Encarcelado en la parroquia, usada como prisión y cuartel, padrino y militares le insistieron para que gritara: "¡Viva Calles!" Pero el joven se mantuvo firme en la confesión de su fe: "¡Viva Cristo Rey! El viernes 10 de febrero de ese año, su padrino, el Diputado Picazo, dio la orden de matar a José esa noche, a las 8. Los militares prefirieron esperar a que pasara el toque de queda, que se daba a las 9, para evitar la reacción del pueblo. A las 11 de la noche; le quitaron los zapatos, le rebanaron las plantas de los pies. Así lo obligaron a caminar escoltado al panteón, donde lo apuñalaron y remataron con el tiro de gracia, al pie de una tumba cavada para él; lo enterraron sin mortaja.

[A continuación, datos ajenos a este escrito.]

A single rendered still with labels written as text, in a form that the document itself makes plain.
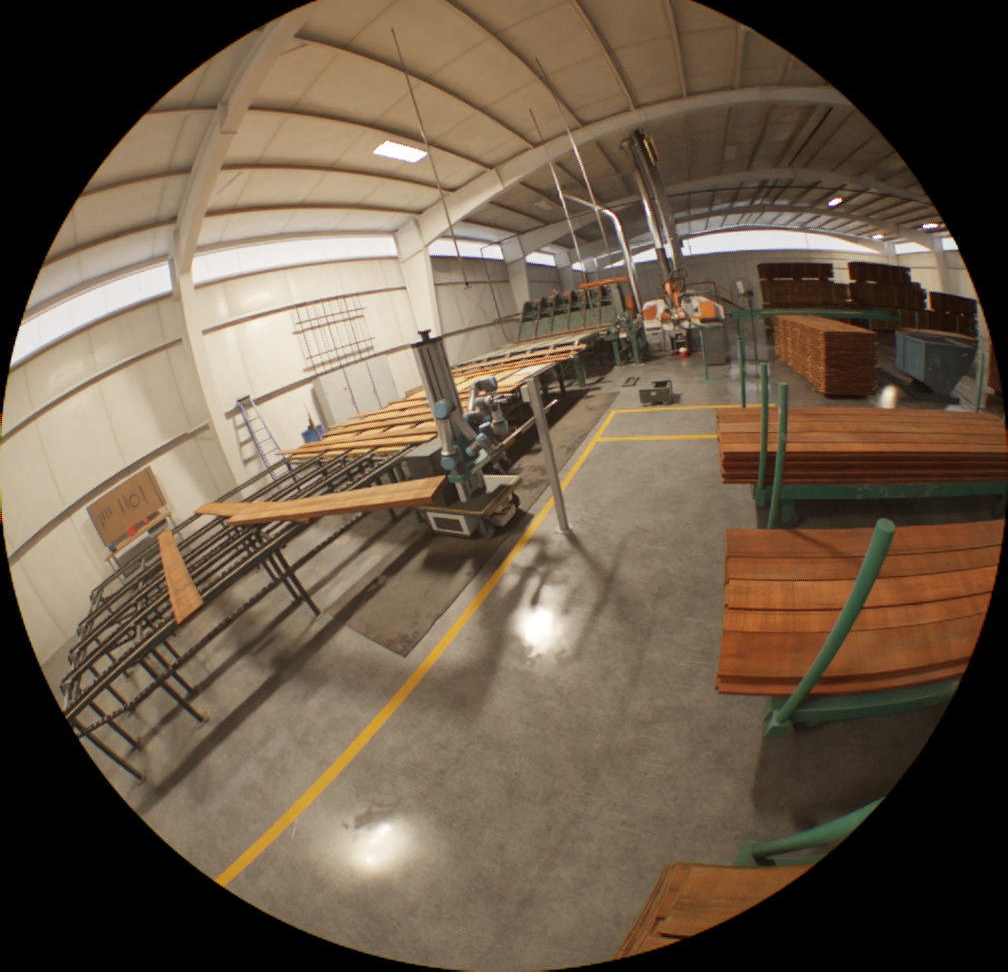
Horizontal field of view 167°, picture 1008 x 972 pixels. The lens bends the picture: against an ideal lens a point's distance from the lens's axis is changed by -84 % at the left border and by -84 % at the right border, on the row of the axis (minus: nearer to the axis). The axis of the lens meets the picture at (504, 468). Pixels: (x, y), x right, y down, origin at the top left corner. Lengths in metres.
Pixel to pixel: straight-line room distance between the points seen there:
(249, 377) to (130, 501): 4.11
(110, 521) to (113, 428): 1.89
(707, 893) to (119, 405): 9.30
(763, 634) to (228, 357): 9.61
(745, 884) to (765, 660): 0.87
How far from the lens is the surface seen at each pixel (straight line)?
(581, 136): 10.60
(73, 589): 9.40
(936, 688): 1.88
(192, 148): 7.33
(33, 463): 9.35
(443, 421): 2.55
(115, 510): 8.62
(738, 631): 1.53
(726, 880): 0.91
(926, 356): 7.25
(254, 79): 5.60
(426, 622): 2.55
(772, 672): 1.45
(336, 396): 9.46
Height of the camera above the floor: 1.70
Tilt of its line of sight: 22 degrees down
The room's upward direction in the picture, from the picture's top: 16 degrees counter-clockwise
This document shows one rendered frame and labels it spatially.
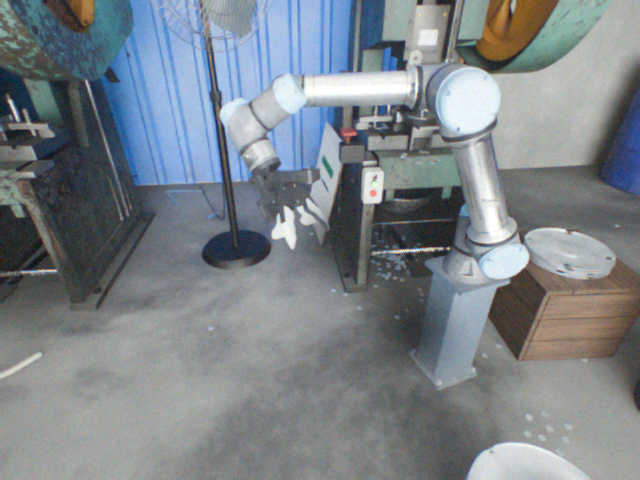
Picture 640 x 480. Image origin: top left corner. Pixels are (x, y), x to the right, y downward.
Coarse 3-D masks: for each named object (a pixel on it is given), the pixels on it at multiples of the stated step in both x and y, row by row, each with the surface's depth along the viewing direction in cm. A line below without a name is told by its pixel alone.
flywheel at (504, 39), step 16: (496, 0) 161; (528, 0) 142; (544, 0) 134; (496, 16) 162; (512, 16) 151; (528, 16) 142; (544, 16) 130; (496, 32) 162; (512, 32) 152; (528, 32) 138; (480, 48) 169; (496, 48) 157; (512, 48) 147
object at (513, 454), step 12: (504, 444) 84; (516, 444) 84; (480, 456) 82; (504, 456) 82; (516, 456) 83; (528, 456) 83; (540, 456) 83; (552, 456) 83; (480, 468) 80; (492, 468) 80; (504, 468) 80; (516, 468) 80; (528, 468) 80; (540, 468) 80; (552, 468) 81; (564, 468) 81; (576, 468) 80
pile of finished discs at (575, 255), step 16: (528, 240) 147; (544, 240) 147; (560, 240) 146; (576, 240) 147; (592, 240) 147; (528, 256) 144; (544, 256) 137; (560, 256) 137; (576, 256) 137; (592, 256) 137; (608, 256) 137; (560, 272) 134; (576, 272) 131; (592, 272) 130; (608, 272) 133
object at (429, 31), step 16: (432, 0) 143; (416, 16) 141; (432, 16) 142; (448, 16) 143; (416, 32) 144; (432, 32) 145; (416, 48) 147; (432, 48) 148; (400, 64) 156; (416, 64) 148; (432, 64) 148

En la película, una escena de su martirio muestra la oración de la que habla Jesús. Dice el evangelista que Jesús contó una parábola para que sus discípulos aprendieran a orar siempre, sin perder el ánimo. Mientras el soldado le rebana los pies, apretando en la mano su rosario, José Sánchez del Río se dirige al Señor: "¡Jesús, dame fuerzas!" El "siempre" de la oración no se refiere a un día y al otro, sino a esos momentos brutales, duros, en los que pensamos que la oración no tiene sentido, momentos en los que perdemos el ánimo y bajamos los brazos y nos sentimos derrotados y solos, lastimosamente solos. Si oramos en esos momentos, oramos siempre. Y hay que levantar nuevamente los brazos, hasta tocar el cielo y arrancar a la eternidad el reino de la paz, de la libertad y de la justicia. La oración de José Sánchez se identifica con la oración de la viuda de la parábola, la que día tras día sigue encontrando fuerzas para pedir al juez: "¡hazme justicia frente a mi adversario!" Esta viuda es la gente pobre de nuestro pueblo, la gente pisoteada, humillada, violentada, asaltada por los de cuello blanco; nuestra gente de barro y de maíz que en medio del dolor, de la indigencia, incluso medio de las balas y de la sangre sigue saliendo a ganarse la vida, a buscar a sus hijos desaparecidos, a buscar a su Dios y a esperar su justicia.
Jesús dice que el Padre atiende a nuestra oración inmediatamente. Alguno podría preguntar por qué entonces tuvieron que pasar ochenta y ocho años entre el martirio de José Sánchez del Río y su canonización. En realidad, a la Iglesia le tomó ochenta y ocho años darse cuenta que el Señor reivindicó al joven José en el momento de su fe, cuando no dejó que su corazón inocente, valeroso y fiel se contaminara de odio y de rencor, de la violencia homicida de sus asesinos. Entonces el Señor le dio la gloria, Jesús se pregunta al final si cuando vuelva el Hijo del hombre encontrará fe sobre la tierra. El Hijo del hombre ha encontrado sobre la tierra la fe de José Sánchez del Río, la fe de los mártires, la fe de nuestra gente, la fe de hombres y mujeres que le han sido fieles hasta la muerte y se han abrazado con él en la cruz. Sus historias no se nos pueden olvidar. Son historias sucedidas entre el cielo y la tierra, entre la luz y la oscuridad, entre la fe y el pecado. Son historias que merecen ser contadas.